Task requirements: Search the entries below for the string "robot" and give the number of lines that hold it, nothing else.

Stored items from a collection

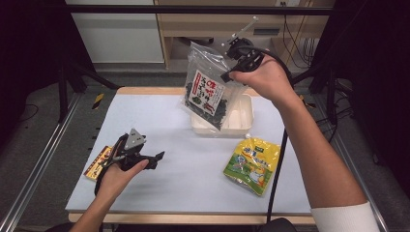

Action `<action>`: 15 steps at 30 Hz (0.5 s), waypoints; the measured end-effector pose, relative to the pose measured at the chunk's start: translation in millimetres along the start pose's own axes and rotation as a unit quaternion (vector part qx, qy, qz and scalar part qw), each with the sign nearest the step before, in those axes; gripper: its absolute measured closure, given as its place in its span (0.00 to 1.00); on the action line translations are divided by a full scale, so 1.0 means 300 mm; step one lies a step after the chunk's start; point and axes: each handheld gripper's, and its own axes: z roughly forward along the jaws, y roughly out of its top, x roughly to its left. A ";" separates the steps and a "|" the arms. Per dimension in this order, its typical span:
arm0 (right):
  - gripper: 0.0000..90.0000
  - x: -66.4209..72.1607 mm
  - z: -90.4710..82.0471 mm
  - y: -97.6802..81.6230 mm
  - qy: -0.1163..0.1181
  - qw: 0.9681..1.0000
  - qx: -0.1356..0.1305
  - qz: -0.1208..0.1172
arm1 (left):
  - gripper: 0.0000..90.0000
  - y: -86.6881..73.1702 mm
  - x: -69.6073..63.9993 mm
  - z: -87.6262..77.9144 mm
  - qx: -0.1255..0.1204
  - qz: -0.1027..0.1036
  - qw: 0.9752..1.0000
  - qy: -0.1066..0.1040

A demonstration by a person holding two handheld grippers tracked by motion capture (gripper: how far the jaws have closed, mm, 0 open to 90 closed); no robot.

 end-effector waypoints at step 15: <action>0.93 -0.086 0.010 0.000 -0.051 0.996 -0.005 0.071 | 0.10 -0.096 0.004 0.005 0.018 -0.013 1.000 0.020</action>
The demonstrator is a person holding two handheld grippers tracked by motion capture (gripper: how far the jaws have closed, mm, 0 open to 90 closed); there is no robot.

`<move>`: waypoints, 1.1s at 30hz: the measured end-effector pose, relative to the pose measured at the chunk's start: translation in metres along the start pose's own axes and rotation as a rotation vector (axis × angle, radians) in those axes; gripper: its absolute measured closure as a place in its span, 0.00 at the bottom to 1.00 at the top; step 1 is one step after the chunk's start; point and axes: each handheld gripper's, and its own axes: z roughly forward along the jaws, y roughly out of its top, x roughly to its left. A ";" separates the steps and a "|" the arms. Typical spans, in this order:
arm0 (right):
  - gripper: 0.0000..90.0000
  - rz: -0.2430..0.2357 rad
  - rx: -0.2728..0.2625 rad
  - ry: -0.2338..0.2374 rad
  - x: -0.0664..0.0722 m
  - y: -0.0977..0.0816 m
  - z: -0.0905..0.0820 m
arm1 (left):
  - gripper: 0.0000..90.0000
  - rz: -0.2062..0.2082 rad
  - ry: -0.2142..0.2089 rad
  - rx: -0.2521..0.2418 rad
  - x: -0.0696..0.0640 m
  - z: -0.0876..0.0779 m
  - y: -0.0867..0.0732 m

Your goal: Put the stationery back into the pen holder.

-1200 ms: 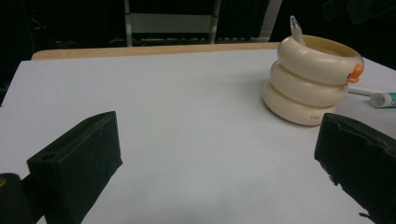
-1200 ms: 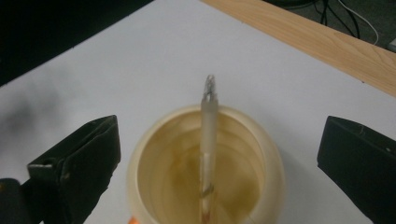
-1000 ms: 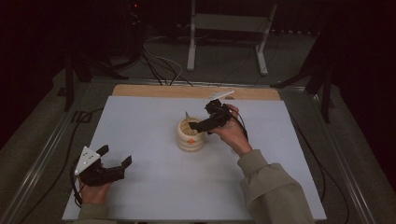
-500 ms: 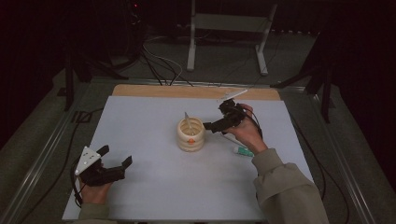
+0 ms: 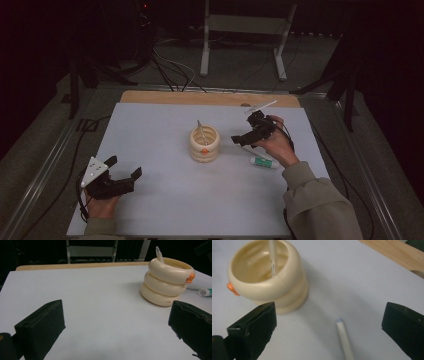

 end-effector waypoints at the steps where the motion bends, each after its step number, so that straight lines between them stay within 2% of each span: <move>1: 0.00 0.000 0.004 -0.004 -0.001 -0.001 0.000 | 0.01 0.001 0.000 0.001 0.000 0.000 0.000; 7: 0.00 0.000 0.039 -0.028 -0.010 -0.010 0.001 | 0.01 -0.003 0.000 0.001 0.000 0.000 0.000; 9: 0.03 0.004 0.051 -0.036 -0.014 -0.014 0.001 | 0.01 -0.002 0.000 0.002 0.000 0.000 0.000; 17: 0.07 0.049 0.095 -0.043 -0.030 -0.025 0.007 | 0.01 -0.003 0.001 0.003 0.000 0.000 0.000; 24: 0.12 0.033 0.135 -0.048 -0.033 -0.033 0.009 | 0.01 -0.003 0.001 0.005 0.000 0.001 0.000; 33: 0.21 0.048 0.173 -0.065 -0.042 -0.046 0.014 | 0.01 -0.003 0.000 0.006 0.000 0.001 0.000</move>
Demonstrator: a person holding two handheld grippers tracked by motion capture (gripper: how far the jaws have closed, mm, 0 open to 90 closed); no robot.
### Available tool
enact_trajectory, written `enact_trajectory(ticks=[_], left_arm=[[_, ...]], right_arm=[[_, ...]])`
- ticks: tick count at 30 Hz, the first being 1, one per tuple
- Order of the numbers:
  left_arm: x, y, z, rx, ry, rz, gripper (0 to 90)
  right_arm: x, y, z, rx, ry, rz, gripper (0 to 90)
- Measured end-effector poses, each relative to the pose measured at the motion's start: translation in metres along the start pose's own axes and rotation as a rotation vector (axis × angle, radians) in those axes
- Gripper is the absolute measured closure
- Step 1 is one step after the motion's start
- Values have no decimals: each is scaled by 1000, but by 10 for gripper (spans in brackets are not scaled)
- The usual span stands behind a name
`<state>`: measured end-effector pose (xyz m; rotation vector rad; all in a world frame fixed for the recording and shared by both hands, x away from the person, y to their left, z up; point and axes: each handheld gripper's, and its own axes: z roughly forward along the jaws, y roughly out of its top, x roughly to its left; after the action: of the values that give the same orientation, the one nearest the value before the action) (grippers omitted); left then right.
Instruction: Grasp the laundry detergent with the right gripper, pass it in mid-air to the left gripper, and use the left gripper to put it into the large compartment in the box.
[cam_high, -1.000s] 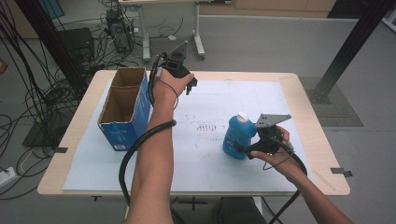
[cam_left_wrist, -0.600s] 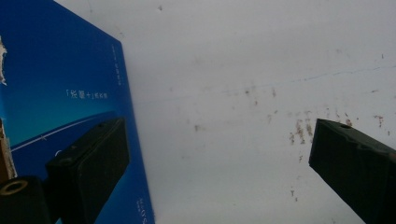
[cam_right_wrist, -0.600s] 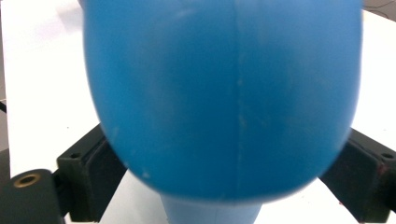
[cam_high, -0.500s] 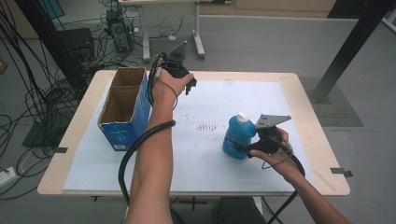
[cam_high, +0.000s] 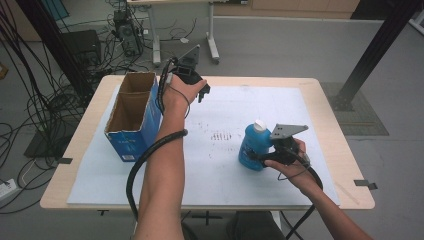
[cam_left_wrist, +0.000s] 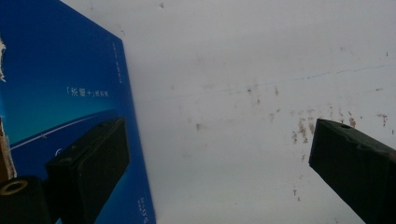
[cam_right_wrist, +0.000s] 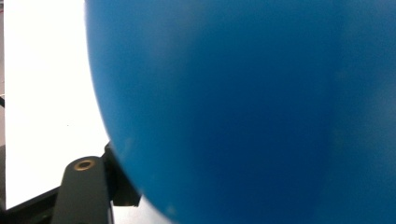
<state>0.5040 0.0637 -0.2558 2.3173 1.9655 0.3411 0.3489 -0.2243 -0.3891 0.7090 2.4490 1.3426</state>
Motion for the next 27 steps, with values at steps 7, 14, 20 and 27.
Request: enact_trajectory(ticks=[7, 14, 20, 27], left_arm=[[0, -1, 0, 1, 0, 2, 57], [-1, 0, -1, -1, -1, 6, 57], [-1, 0, -3, -3, -1, 3, 57], [0, -1, -4, -9, 1, -4, 57]], right_arm=[[1, -3, 4, 3, -5, -8, 406], [0, -3, 4, 0, -7, -8, 417], [0, -4, 4, -2, -7, -11, 420], [1, -3, 4, 1, -9, -7, 422]])
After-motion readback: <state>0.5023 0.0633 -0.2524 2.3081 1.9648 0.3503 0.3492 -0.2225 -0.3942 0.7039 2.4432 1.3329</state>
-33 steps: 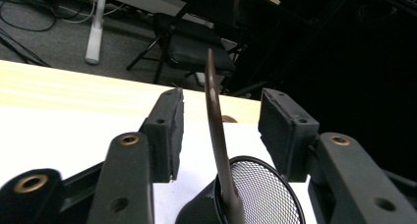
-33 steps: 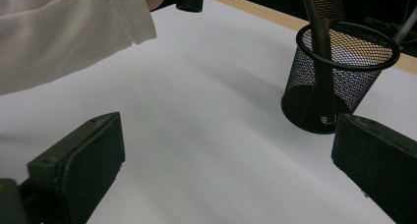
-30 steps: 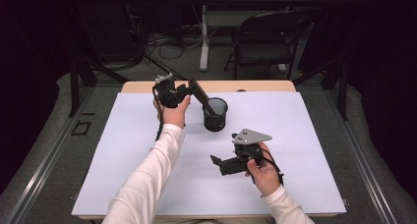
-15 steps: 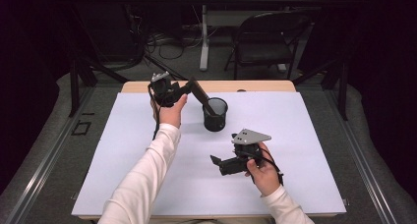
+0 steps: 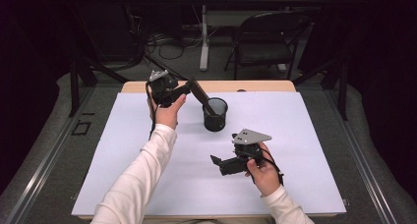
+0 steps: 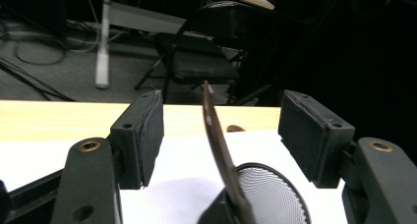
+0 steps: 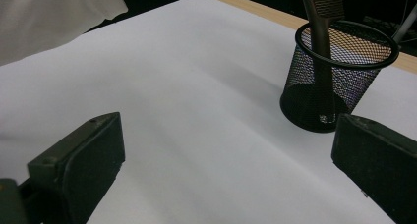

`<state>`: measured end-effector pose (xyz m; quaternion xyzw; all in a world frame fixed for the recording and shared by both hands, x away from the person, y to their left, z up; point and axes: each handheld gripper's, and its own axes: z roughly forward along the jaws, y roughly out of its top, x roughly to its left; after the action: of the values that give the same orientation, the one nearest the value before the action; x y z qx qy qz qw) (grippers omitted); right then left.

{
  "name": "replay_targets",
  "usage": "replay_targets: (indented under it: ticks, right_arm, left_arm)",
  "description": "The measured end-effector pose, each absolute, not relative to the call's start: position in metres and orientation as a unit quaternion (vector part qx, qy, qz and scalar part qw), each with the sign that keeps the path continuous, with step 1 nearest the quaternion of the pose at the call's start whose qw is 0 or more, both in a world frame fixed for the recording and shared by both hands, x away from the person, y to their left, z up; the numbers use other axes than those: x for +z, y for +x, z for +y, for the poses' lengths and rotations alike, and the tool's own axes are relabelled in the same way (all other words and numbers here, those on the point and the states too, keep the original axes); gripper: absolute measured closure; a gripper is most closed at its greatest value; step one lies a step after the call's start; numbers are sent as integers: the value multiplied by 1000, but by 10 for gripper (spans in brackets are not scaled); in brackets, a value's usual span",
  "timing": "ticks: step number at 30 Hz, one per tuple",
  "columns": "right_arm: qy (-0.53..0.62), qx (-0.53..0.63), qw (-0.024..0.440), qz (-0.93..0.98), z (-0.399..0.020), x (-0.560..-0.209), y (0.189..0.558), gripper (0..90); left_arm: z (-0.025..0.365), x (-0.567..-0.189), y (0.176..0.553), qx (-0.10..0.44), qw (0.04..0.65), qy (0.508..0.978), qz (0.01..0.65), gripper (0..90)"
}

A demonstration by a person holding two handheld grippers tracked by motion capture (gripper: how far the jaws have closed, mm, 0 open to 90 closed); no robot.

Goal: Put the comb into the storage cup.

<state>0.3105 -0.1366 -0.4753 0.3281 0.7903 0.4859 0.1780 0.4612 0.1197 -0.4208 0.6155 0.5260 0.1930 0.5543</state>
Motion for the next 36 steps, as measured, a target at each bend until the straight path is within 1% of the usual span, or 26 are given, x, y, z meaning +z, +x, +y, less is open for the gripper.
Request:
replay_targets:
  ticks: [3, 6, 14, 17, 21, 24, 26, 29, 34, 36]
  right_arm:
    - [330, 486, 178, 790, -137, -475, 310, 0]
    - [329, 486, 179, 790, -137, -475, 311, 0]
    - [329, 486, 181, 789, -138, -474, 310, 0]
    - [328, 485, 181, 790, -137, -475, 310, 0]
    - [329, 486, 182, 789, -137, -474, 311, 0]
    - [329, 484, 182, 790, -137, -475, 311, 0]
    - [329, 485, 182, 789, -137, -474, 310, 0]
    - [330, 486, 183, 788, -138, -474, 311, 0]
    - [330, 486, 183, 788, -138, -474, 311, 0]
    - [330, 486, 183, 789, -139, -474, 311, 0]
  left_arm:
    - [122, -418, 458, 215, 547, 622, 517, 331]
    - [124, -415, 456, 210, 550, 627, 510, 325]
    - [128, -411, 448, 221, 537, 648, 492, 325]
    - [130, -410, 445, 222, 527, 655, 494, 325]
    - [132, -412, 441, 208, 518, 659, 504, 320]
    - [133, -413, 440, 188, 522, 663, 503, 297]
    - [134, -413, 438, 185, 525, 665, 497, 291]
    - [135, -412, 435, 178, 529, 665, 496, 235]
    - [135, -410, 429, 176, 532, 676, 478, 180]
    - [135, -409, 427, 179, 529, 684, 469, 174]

Completed task: 4